Okay, so let's say we have a set of data such as this. It has 10 data points. If we wanted to determine the range for this, we would make sure our data points are ordered. Okay, and then we would take our largest value in our data set, subtract off our… our smallest value (in this case two). Our range for this set of data would be 54. Now, an issue… large issue with the range is that it is extremely sensitive to outliers.

So, in pops the interquartile range, which is much less sensitive and more robust to outliers. Okay, it's defined as the spread, or the amount of the spread, of the middle 50% of your data. Okay, so let's step through how you would determine the interquartile range. Okay, so, we're going to take the same set of data here as we had initially. Okay, it's ordered. There are 10 pieces of data. Okay, to determine the interquartile range which we abbreviate IQR, okay what you need to do is determine the middle point of your data. Okay, that actually is right here where this red line is. Okay, because with 10 pieces of data, there are five items below the vertical line and five items above. So, the five and five add to 10. This is your middle point. We will define Q1, or the first quartile, as the median or the middle of the lower half of this data. So, that's right there. We will Define Q3, or the third quartile, as the median or the middle of the upper half of the data. That will be right there. Okay, the interquartile range is then Q3 - Q1 or, in this case, 19 - 7 or 12. Notice that there's a large difference between our two different measures of variability. The range equals 54, the interquartile range is 12. Okay, and that's because of this outlier in the data which really affects the value of the range. So, when you have outliers, it's better to use the interquartile range in this case to measure your variability.

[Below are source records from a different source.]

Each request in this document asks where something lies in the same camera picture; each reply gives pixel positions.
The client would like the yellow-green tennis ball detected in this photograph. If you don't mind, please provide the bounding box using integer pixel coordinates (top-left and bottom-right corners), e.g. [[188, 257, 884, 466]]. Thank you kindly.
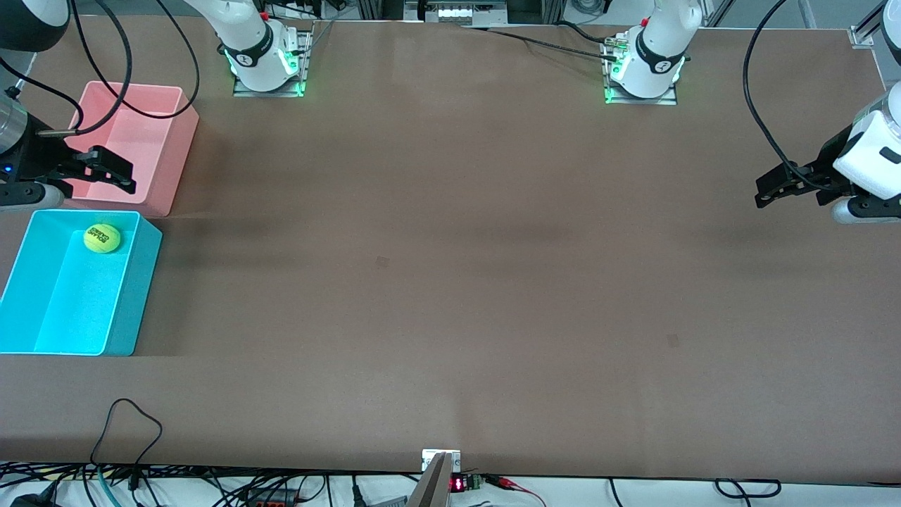
[[83, 223, 122, 255]]

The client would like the pink plastic bin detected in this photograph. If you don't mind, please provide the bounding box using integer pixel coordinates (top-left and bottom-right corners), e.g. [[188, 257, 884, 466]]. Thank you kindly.
[[63, 81, 200, 217]]

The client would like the blue plastic bin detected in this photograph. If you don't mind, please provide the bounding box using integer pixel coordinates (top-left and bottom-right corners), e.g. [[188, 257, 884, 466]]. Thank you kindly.
[[0, 209, 163, 356]]

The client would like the white device with lights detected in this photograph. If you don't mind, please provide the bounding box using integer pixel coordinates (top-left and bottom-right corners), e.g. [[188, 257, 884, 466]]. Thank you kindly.
[[405, 0, 509, 25]]

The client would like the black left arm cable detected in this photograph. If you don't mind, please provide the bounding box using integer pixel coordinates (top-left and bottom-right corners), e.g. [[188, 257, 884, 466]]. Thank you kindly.
[[745, 0, 845, 192]]

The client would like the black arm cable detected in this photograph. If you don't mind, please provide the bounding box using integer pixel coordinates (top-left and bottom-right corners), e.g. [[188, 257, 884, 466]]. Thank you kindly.
[[745, 0, 845, 192], [0, 0, 201, 134]]

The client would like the aluminium frame corner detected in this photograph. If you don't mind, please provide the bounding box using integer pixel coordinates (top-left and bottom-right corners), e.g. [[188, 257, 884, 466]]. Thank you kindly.
[[848, 0, 889, 49]]

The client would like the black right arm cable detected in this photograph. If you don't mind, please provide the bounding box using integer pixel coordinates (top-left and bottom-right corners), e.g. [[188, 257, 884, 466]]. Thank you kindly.
[[0, 0, 201, 134]]

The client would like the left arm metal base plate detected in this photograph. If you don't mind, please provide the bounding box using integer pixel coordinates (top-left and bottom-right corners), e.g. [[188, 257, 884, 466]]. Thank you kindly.
[[602, 35, 679, 106]]

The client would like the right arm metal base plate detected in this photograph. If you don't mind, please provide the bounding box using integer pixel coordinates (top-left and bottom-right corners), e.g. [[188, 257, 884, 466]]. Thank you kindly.
[[232, 28, 310, 98]]

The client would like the thin black looped cable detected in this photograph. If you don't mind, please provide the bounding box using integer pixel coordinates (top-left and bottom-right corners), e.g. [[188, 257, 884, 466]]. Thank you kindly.
[[90, 399, 164, 471]]

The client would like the short black table cable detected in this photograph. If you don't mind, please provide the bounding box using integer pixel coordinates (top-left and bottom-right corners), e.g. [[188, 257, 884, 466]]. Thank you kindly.
[[556, 21, 612, 46]]

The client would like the long black table cable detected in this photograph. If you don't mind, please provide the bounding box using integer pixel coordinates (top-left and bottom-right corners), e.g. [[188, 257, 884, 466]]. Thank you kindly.
[[465, 25, 620, 60]]

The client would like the flat black cable loop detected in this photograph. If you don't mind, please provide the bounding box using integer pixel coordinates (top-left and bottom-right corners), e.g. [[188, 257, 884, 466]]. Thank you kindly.
[[714, 479, 782, 498]]

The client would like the red clip wire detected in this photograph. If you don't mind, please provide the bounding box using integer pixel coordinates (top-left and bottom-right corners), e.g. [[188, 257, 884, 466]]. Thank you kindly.
[[486, 475, 546, 507]]

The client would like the silver camera mount bracket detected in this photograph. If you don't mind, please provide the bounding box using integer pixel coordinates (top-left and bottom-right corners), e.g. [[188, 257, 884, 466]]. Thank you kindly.
[[422, 449, 462, 472]]

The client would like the grey camera mount bar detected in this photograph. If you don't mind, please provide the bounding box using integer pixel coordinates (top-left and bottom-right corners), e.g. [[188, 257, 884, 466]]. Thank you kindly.
[[407, 452, 453, 507]]

Okay, onto the related concept- very important concept of percentiles or a percentile. Okay, so, if I tell you your exam score is at the 80th percentile, then what that should tell you is that 80% of the exam scores are below yours. Okay, so I have some exam data here on the right and there are 10 scores or 10 pieces of examp Sam data (sample size of 10). The 80th percentile is right here at the score of 95. Okay, that's the 80th percentile.

Okay, and that's because 8 out of 10 of the scores, or 80% of them, are below the score of 95. Okay, so, 80th percentile is actually pretty good, right? If you're in the 80th percentile, quite good. Okay, now, quartiles (which we talked about on the previous slide) are specific types of percentiles. Okay, remember quartiles. Q1 is the first quartile, Q3 is the third quartile, and when we subtracted Q1 from Q3, we got the interquartile range. Interquartile range, which represented the spread of The Middle 50% of the data. Okay, but quartiles are special types of percentiles in that they divide your ordered data set into four parts, each having the same sample size. Okay, so, picture here that you have some ordered data.

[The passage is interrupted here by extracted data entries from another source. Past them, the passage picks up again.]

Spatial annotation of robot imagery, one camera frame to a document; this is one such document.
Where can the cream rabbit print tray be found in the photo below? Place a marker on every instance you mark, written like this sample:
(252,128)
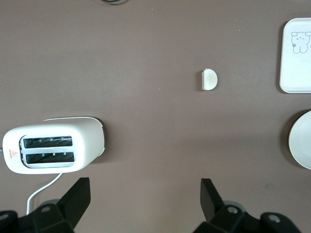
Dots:
(296,75)

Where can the cream round plate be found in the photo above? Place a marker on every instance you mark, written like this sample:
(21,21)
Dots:
(302,140)

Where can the white half-round steamed bun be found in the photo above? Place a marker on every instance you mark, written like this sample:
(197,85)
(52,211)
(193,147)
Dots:
(210,79)

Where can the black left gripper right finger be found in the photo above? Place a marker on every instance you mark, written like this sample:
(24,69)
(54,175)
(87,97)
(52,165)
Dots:
(213,206)

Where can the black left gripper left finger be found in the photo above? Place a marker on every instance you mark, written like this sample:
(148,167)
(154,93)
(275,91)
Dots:
(73,204)

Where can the white two-slot toaster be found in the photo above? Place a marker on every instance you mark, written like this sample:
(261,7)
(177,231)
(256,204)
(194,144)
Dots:
(87,138)

Okay, the first quartile, or Q1, is that point in your data such that 25% of the data points are below it. Okay, so, likewise Q3, or the third quartile, okay, is the point in your data set such that 75% of the data points are below Q3. Okay, 25 + 25 + 25 will give you the 75%. Okay, so, you can see why they… we call Q3 minus Q1 the spread of the middle 50%, right? Because it's when you subtract the 25% below Q1 from the 75% below Q3, you'll get that middle 50%. Okay, Q2 here in your data is the point in your data such that 50% of the points are below it, right? So, it would be 25 + 25. Q2 is also known as the median or the middle point. Thank you for watching.